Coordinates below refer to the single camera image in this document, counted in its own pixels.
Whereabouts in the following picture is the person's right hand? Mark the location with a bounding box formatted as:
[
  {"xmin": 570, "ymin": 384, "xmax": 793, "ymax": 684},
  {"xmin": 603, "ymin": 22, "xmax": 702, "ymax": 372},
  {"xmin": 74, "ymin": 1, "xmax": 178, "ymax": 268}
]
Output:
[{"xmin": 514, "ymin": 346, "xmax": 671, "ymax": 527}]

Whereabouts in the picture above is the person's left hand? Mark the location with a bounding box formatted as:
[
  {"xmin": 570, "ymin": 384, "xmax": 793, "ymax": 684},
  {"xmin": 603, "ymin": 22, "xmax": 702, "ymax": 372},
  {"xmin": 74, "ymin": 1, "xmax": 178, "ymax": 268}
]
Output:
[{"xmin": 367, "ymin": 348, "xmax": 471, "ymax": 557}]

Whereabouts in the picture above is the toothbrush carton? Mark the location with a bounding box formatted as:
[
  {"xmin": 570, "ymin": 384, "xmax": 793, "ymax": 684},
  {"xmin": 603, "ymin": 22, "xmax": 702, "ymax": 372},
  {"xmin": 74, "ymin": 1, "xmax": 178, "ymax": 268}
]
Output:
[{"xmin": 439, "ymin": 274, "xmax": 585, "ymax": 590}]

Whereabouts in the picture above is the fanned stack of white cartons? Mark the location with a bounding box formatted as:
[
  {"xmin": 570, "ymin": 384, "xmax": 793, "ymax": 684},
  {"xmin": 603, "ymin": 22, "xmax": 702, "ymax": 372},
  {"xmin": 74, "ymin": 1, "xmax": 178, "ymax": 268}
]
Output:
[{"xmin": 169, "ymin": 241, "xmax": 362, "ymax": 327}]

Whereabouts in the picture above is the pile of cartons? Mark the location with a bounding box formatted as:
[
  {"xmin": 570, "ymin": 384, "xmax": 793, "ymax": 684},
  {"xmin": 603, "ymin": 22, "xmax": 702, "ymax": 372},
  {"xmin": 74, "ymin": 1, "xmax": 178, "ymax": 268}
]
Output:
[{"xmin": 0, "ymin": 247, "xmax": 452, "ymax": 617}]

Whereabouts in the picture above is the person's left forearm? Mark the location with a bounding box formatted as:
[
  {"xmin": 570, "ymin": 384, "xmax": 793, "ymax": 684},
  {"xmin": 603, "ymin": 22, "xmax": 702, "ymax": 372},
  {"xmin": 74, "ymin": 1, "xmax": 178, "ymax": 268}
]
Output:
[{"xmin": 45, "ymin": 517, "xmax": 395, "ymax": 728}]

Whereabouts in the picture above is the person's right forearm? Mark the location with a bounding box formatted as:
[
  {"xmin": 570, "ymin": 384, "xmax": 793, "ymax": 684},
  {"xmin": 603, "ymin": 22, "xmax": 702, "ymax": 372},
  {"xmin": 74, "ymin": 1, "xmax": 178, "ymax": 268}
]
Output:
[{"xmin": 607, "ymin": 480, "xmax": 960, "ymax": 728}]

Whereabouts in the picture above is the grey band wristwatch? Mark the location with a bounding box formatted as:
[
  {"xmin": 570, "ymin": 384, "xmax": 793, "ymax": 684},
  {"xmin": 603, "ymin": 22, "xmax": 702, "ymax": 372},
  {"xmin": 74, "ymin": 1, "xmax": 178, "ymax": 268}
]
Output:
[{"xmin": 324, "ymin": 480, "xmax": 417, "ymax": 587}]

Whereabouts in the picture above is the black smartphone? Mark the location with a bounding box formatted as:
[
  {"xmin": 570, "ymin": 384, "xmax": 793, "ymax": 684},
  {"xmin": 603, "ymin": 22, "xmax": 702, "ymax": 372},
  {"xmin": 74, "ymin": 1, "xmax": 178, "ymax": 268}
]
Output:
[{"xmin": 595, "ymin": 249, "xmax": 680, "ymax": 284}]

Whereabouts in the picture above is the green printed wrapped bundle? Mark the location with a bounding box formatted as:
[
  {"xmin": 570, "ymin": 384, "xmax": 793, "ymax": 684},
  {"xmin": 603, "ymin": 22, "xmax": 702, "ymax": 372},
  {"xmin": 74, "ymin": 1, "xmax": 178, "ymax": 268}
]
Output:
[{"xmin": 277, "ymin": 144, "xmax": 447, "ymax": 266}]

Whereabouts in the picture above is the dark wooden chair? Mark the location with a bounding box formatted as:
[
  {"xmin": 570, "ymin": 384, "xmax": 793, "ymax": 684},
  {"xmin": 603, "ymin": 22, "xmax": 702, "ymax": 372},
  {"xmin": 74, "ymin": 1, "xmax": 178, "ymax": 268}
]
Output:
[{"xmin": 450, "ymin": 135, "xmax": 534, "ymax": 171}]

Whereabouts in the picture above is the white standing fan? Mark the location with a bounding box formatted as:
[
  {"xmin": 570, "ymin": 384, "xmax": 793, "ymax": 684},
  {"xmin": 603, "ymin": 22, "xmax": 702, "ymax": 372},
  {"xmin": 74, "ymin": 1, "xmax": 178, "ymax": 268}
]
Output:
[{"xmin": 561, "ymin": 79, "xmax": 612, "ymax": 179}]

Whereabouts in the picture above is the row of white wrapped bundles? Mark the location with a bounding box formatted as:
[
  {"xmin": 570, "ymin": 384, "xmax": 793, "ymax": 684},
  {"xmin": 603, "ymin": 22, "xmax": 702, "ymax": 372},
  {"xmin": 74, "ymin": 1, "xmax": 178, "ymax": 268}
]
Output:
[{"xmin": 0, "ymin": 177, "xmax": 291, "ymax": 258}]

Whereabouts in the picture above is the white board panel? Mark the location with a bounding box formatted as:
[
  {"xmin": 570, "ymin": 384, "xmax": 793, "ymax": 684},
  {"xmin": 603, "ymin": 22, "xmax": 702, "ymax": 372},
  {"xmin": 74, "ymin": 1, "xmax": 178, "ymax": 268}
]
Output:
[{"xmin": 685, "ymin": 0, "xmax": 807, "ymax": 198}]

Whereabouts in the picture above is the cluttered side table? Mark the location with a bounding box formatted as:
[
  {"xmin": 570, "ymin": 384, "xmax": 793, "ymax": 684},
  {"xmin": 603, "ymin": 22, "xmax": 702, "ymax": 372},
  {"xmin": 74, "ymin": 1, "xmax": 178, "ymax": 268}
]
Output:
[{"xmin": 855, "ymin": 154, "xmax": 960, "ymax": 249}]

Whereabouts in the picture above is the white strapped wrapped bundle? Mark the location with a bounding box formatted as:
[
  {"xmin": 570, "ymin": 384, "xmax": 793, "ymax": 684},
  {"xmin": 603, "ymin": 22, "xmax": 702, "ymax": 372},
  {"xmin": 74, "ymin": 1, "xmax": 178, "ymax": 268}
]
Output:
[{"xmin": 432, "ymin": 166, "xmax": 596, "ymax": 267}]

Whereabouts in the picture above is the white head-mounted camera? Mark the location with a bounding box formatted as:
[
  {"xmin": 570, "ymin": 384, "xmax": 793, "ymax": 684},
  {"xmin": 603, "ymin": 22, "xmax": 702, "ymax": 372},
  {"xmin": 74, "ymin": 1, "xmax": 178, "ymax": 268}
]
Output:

▶ [PROBLEM TO SOLVE]: Restate every entry exactly. Leave nothing out.

▶ [TASK OUTPUT]:
Coordinates below refer to the single camera image in this document, counted in its own pixels.
Whereabouts in the following picture is the person's right hand? Mark the location with a bounding box formatted as:
[
  {"xmin": 570, "ymin": 384, "xmax": 793, "ymax": 684},
  {"xmin": 603, "ymin": 22, "xmax": 702, "ymax": 372},
  {"xmin": 74, "ymin": 1, "xmax": 178, "ymax": 268}
]
Output:
[{"xmin": 514, "ymin": 346, "xmax": 671, "ymax": 527}]

Whereabouts in the picture above is the person's left hand? Mark the location with a bounding box formatted as:
[
  {"xmin": 570, "ymin": 384, "xmax": 793, "ymax": 684},
  {"xmin": 603, "ymin": 22, "xmax": 702, "ymax": 372},
  {"xmin": 74, "ymin": 1, "xmax": 178, "ymax": 268}
]
Output:
[{"xmin": 367, "ymin": 348, "xmax": 471, "ymax": 557}]

Whereabouts in the picture above is the toothbrush carton? Mark the location with a bounding box formatted as:
[
  {"xmin": 570, "ymin": 384, "xmax": 793, "ymax": 684},
  {"xmin": 603, "ymin": 22, "xmax": 702, "ymax": 372},
  {"xmin": 74, "ymin": 1, "xmax": 178, "ymax": 268}
]
Output:
[{"xmin": 439, "ymin": 274, "xmax": 585, "ymax": 590}]

Whereabouts in the picture above is the fanned stack of white cartons? Mark the location with a bounding box formatted as:
[
  {"xmin": 570, "ymin": 384, "xmax": 793, "ymax": 684},
  {"xmin": 603, "ymin": 22, "xmax": 702, "ymax": 372},
  {"xmin": 74, "ymin": 1, "xmax": 178, "ymax": 268}
]
Output:
[{"xmin": 169, "ymin": 241, "xmax": 362, "ymax": 327}]

Whereabouts in the picture above is the pile of cartons? Mark the location with a bounding box formatted as:
[
  {"xmin": 570, "ymin": 384, "xmax": 793, "ymax": 684},
  {"xmin": 603, "ymin": 22, "xmax": 702, "ymax": 372},
  {"xmin": 74, "ymin": 1, "xmax": 178, "ymax": 268}
]
Output:
[{"xmin": 0, "ymin": 247, "xmax": 452, "ymax": 617}]

Whereabouts in the picture above is the person's left forearm? Mark the location with a bounding box formatted as:
[
  {"xmin": 570, "ymin": 384, "xmax": 793, "ymax": 684},
  {"xmin": 603, "ymin": 22, "xmax": 702, "ymax": 372},
  {"xmin": 74, "ymin": 1, "xmax": 178, "ymax": 268}
]
Output:
[{"xmin": 45, "ymin": 517, "xmax": 395, "ymax": 728}]

Whereabouts in the picture above is the person's right forearm? Mark the location with a bounding box formatted as:
[
  {"xmin": 570, "ymin": 384, "xmax": 793, "ymax": 684},
  {"xmin": 603, "ymin": 22, "xmax": 702, "ymax": 372},
  {"xmin": 74, "ymin": 1, "xmax": 178, "ymax": 268}
]
Output:
[{"xmin": 607, "ymin": 480, "xmax": 960, "ymax": 728}]

Whereabouts in the picture above is the grey band wristwatch? Mark the location with a bounding box formatted as:
[
  {"xmin": 570, "ymin": 384, "xmax": 793, "ymax": 684},
  {"xmin": 603, "ymin": 22, "xmax": 702, "ymax": 372},
  {"xmin": 74, "ymin": 1, "xmax": 178, "ymax": 268}
]
Output:
[{"xmin": 324, "ymin": 480, "xmax": 417, "ymax": 587}]

Whereabouts in the picture above is the black smartphone? Mark the location with a bounding box formatted as:
[
  {"xmin": 570, "ymin": 384, "xmax": 793, "ymax": 684},
  {"xmin": 603, "ymin": 22, "xmax": 702, "ymax": 372},
  {"xmin": 74, "ymin": 1, "xmax": 178, "ymax": 268}
]
Output:
[{"xmin": 595, "ymin": 249, "xmax": 680, "ymax": 284}]

Whereabouts in the picture above is the green printed wrapped bundle? Mark the location with a bounding box formatted as:
[
  {"xmin": 570, "ymin": 384, "xmax": 793, "ymax": 684},
  {"xmin": 603, "ymin": 22, "xmax": 702, "ymax": 372},
  {"xmin": 74, "ymin": 1, "xmax": 178, "ymax": 268}
]
Output:
[{"xmin": 277, "ymin": 144, "xmax": 447, "ymax": 266}]

Whereabouts in the picture above is the dark wooden chair? Mark the location with a bounding box formatted as:
[
  {"xmin": 570, "ymin": 384, "xmax": 793, "ymax": 684},
  {"xmin": 603, "ymin": 22, "xmax": 702, "ymax": 372},
  {"xmin": 74, "ymin": 1, "xmax": 178, "ymax": 268}
]
Output:
[{"xmin": 450, "ymin": 135, "xmax": 534, "ymax": 171}]

Whereabouts in the picture above is the white standing fan? Mark the location with a bounding box formatted as:
[
  {"xmin": 570, "ymin": 384, "xmax": 793, "ymax": 684},
  {"xmin": 603, "ymin": 22, "xmax": 702, "ymax": 372},
  {"xmin": 74, "ymin": 1, "xmax": 178, "ymax": 268}
]
Output:
[{"xmin": 561, "ymin": 79, "xmax": 612, "ymax": 179}]

Whereabouts in the picture above is the row of white wrapped bundles? Mark the location with a bounding box formatted as:
[
  {"xmin": 570, "ymin": 384, "xmax": 793, "ymax": 684},
  {"xmin": 603, "ymin": 22, "xmax": 702, "ymax": 372},
  {"xmin": 74, "ymin": 1, "xmax": 178, "ymax": 268}
]
Output:
[{"xmin": 0, "ymin": 177, "xmax": 291, "ymax": 258}]

Whereabouts in the picture above is the white board panel? Mark the location with a bounding box formatted as:
[
  {"xmin": 570, "ymin": 384, "xmax": 793, "ymax": 684},
  {"xmin": 603, "ymin": 22, "xmax": 702, "ymax": 372},
  {"xmin": 74, "ymin": 1, "xmax": 178, "ymax": 268}
]
Output:
[{"xmin": 685, "ymin": 0, "xmax": 807, "ymax": 198}]

Whereabouts in the picture above is the cluttered side table? Mark the location with a bounding box formatted as:
[
  {"xmin": 570, "ymin": 384, "xmax": 793, "ymax": 684},
  {"xmin": 603, "ymin": 22, "xmax": 702, "ymax": 372},
  {"xmin": 74, "ymin": 1, "xmax": 178, "ymax": 268}
]
Output:
[{"xmin": 855, "ymin": 154, "xmax": 960, "ymax": 249}]

Whereabouts in the picture above is the white strapped wrapped bundle? Mark the location with a bounding box formatted as:
[
  {"xmin": 570, "ymin": 384, "xmax": 793, "ymax": 684},
  {"xmin": 603, "ymin": 22, "xmax": 702, "ymax": 372},
  {"xmin": 74, "ymin": 1, "xmax": 178, "ymax": 268}
]
Output:
[{"xmin": 432, "ymin": 166, "xmax": 596, "ymax": 267}]

Whereabouts in the picture above is the white head-mounted camera? Mark the location with a bounding box formatted as:
[
  {"xmin": 570, "ymin": 384, "xmax": 793, "ymax": 684},
  {"xmin": 603, "ymin": 22, "xmax": 702, "ymax": 372},
  {"xmin": 74, "ymin": 1, "xmax": 178, "ymax": 268}
]
Output:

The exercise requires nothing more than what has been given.